▶ AVAILABLE DATA
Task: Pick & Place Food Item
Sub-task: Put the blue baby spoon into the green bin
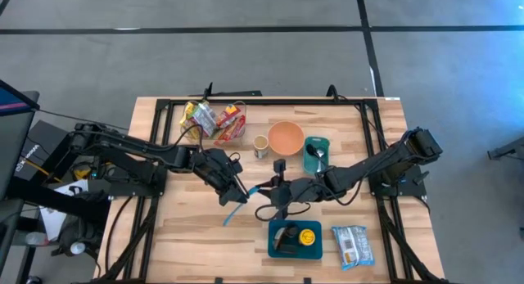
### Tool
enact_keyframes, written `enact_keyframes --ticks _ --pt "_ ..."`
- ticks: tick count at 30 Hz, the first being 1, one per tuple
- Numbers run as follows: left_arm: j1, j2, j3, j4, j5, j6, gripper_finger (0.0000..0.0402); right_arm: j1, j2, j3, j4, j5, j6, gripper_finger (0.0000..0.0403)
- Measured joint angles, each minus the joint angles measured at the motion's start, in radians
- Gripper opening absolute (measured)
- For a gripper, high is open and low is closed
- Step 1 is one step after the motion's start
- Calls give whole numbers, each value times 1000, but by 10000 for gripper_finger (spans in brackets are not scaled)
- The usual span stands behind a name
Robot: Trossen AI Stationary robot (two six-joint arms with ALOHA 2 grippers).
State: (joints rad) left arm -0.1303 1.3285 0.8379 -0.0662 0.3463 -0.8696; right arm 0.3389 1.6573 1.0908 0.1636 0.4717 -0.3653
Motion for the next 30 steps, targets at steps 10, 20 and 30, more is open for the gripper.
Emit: enact_keyframes --ticks 10,20,30 --pt "0 0 0 0 1 -3 59 0 0 -2 -10 0 14 6" --pt "1 0 0 -6 -3 -8 84 -1 -1 -2 -46 52 29 2" --pt "1 0 0 -54 -5 -2 146 1 -12 -1 -153 131 80 1"
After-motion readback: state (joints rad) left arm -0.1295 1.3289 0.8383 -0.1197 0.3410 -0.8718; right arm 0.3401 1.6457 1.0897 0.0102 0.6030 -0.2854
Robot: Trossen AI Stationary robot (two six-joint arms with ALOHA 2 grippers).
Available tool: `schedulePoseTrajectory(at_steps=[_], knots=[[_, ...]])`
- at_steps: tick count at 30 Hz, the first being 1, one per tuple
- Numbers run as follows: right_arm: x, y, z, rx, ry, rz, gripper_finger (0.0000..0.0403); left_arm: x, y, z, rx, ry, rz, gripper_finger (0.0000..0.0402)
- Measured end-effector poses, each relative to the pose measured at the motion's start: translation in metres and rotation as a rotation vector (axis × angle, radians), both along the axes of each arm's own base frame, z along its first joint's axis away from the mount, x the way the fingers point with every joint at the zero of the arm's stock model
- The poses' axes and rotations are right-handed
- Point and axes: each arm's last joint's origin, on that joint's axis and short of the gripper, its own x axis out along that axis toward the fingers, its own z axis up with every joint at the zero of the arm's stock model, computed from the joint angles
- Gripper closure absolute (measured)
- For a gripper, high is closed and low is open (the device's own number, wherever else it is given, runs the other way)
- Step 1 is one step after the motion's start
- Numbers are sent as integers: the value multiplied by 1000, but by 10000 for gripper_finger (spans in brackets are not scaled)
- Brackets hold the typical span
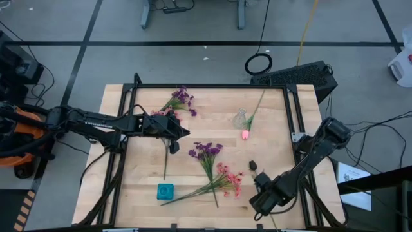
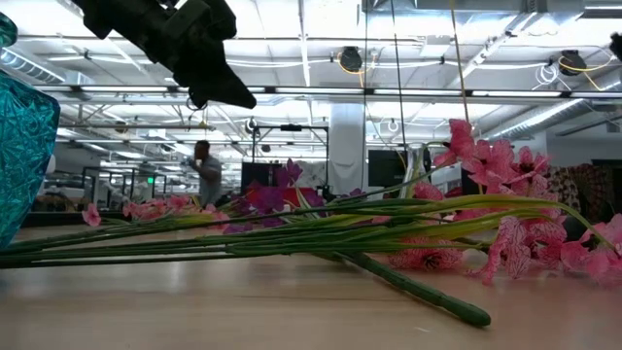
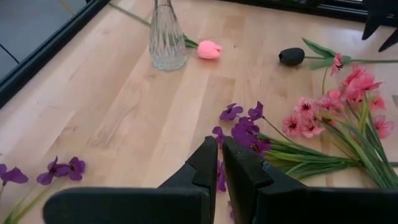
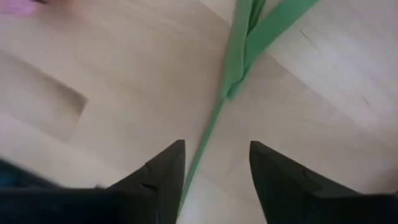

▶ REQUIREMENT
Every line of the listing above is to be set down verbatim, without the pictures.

▶ THE COMPLETED TASK
Task: Pick & Place Food Item
Sub-task: Put the blue baby spoon into the green bin
### Tool
enact_keyframes, written `enact_keyframes --ticks _ --pt "_ ..."`
- ticks: tick count at 30 Hz, the first being 1, one per tuple
- Numbers run as follows: left_arm: j1, j2, j3, j4, j5, j6, gripper_finger (0.0000..0.0402); right_arm: j1, j2, j3, j4, j5, j6, gripper_finger (0.0000..0.0403)
- Measured joint angles, each minus the joint angles measured at the motion's start, in radians
- Gripper opening absolute (measured)
- For a gripper, high is open and low is closed
- Step 1 is one step after the motion's start
- Calls give whole numbers, each value times 1000, but by 10000 for gripper_finger (spans in brackets are not scaled)
- The usual span stands behind a name
Robot: Trossen AI Stationary robot (two six-joint arms with ALOHA 2 grippers).
State: (joints rad) left arm -0.1303 1.3285 0.8379 -0.0662 0.3463 -0.8696; right arm 0.3389 1.6573 1.0908 0.1636 0.4717 -0.3653
Motion for the next 30 steps, targets at steps 10, 20 and 30, more is open for the gripper.
Emit: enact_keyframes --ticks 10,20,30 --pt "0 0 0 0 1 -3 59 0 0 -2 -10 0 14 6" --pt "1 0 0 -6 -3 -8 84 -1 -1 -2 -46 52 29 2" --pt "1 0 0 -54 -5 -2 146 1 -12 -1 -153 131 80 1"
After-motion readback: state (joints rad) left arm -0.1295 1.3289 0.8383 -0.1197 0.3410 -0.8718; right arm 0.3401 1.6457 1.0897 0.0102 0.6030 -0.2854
Robot: Trossen AI Stationary robot (two six-joint arms with ALOHA 2 grippers).
Available tool: `schedulePoseTrajectory(at_steps=[_], knots=[[_, ...]])`
- at_steps: tick count at 30 Hz, the first being 1, one per tuple
- Numbers run as follows: right_arm: x, y, z, rx, ry, rz, gripper_finger (0.0000..0.0403); left_arm: x, y, z, rx, ry, rz, gripper_finger (0.0000..0.0402)
- Measured end-effector poses, each relative to the pose measured at the motion's start: translation in metres and rotation as a rotation vector (axis × angle, radians), both along the axes of each arm's own base frame, z along its first joint's axis away from the mount, x the way the fingers point with every joint at the zero of the arm's stock model
- The poses' axes and rotations are right-handed
- Point and axes: each arm's last joint's origin, on that joint's axis and short of the gripper, its own x axis out along that axis toward the fingers, its own z axis up with every joint at the zero of the arm's stock model, computed from the joint angles
- Gripper closure absolute (measured)
- For a gripper, high is closed and low is open (the device's own number, wherever else it is given, runs the other way)
- Step 1 is one step after the motion's start
- Numbers are sent as integers: the value multiplied by 1000, but by 10000 for gripper_finger (spans in brackets are not scaled)
- Brackets hold the typical span

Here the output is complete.